A Li cell is fully charged at 3.4v rested but it requires 0.05v over voltage to create a charging condition. A cell at 3.35v rested is somewhere between 80% and 90% charged, a cell at 3.0v could be anywhere between 100% discharged and 70% discharged. State of charge can be measured by cell volage to a degree but it's in the single milli volt range, a large imbalance has occured by the time there is sufficient difference between cell voltages for it to tranfer. I remember reading some where on the EV DIY forum where someone linked all their cells together and left them for 48hrs, then connected them is series and charged them, they were still all over the place when the 3.45v mark was passed for each cell. This is the method the majority of BMS active cell balancers use, when a cell reaches say 3.8v a controlled rate short circuit discharge across a resistor in switched on and burns the excess voltage down and turns off at 3.5v. Unfortunately manufacturing being what it is some will turn on at between 3.85v and 3.75v and turn off between 3.55v and 3.45v. some drift into the higher end and cells are damaged, some drift under the 3.45v mark and then the balancer is trying to discharge the real charge capacity, this overheats the little units either burning them out or causing them to latch on gradually dragging the cell dead flat.

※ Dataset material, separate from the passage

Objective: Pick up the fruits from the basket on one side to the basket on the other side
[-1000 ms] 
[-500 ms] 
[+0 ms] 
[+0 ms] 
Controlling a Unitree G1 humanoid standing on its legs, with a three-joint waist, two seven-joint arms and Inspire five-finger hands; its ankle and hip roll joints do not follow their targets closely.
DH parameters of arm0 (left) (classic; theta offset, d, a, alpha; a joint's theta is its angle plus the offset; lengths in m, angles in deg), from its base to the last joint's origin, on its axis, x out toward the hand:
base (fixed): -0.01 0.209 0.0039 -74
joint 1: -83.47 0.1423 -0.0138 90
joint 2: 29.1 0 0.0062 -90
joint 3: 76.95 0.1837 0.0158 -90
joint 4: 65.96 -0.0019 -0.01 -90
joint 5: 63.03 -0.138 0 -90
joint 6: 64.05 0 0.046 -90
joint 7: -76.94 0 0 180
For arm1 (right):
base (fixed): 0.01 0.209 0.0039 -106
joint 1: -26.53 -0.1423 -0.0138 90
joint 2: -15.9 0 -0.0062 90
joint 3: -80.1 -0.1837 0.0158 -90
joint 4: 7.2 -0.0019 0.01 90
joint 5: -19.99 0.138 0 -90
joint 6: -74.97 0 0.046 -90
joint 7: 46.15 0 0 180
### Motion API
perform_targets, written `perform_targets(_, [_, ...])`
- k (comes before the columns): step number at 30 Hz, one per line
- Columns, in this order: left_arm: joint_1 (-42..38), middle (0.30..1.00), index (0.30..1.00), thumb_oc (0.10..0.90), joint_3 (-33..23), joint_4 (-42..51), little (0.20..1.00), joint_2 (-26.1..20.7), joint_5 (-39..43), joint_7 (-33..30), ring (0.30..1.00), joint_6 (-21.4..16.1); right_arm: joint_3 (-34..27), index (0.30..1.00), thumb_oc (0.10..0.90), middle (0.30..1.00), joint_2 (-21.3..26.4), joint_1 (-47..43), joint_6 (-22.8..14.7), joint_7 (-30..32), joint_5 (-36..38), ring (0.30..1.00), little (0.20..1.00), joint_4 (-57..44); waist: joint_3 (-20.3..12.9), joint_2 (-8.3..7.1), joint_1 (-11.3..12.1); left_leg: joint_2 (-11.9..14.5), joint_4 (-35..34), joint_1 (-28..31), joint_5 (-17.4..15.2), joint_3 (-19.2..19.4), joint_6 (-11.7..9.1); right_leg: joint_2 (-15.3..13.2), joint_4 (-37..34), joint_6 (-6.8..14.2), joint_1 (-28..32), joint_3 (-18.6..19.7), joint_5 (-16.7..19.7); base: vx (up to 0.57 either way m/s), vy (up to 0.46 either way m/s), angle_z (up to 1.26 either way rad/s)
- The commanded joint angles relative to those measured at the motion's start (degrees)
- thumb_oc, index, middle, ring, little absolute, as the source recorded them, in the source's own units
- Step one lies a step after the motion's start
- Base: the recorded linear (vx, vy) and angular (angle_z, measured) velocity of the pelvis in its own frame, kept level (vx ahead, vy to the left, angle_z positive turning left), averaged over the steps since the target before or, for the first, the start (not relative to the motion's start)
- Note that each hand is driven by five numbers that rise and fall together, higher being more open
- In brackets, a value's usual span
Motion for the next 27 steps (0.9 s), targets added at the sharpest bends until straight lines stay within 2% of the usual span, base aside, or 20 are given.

As balance is really only an issue at the the very top of charging, a cell running away and overheating, or at the bottom and a cell being dragged into reverse voltage. The second one is extremely unlikely to happen in a hose battery situation so top balancing is the choice of methods for house batteries.
Now, if the cells are dragged up to 100% full the over voltage doesn't happen, if the 100% charged point and top end balancing is left to a time the operator can watch what's going on then if a cell goes high a load can be applied to that cell to bring it back down, once all cells are 3.45v to 3.5v and the charge rate has dropped to zero the cells are considerd fully charged, the 100% is reset on the SOC meter and the system returns to being charged to 98% each time till anoher top balance is required. If the cells stay within 50 milli volts while working then a top balance isn't required.